WHAT NEEDS TO BE DONE:
Give the count of lines that hold the word "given" in this listing, with nothing added.

-=-=-=-=-

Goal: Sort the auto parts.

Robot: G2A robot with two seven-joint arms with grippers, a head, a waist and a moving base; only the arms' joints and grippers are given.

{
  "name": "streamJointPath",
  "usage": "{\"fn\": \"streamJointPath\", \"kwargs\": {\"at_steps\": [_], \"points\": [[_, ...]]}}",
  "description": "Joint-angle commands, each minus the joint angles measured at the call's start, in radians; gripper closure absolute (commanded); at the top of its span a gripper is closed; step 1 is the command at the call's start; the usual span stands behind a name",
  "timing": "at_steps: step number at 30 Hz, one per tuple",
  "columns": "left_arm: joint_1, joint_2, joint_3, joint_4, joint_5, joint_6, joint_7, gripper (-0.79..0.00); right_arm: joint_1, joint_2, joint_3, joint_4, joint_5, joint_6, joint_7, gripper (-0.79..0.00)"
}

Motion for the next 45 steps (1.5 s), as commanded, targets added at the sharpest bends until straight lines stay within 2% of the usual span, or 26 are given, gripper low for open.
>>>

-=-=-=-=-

SOLUTION BELOW:
2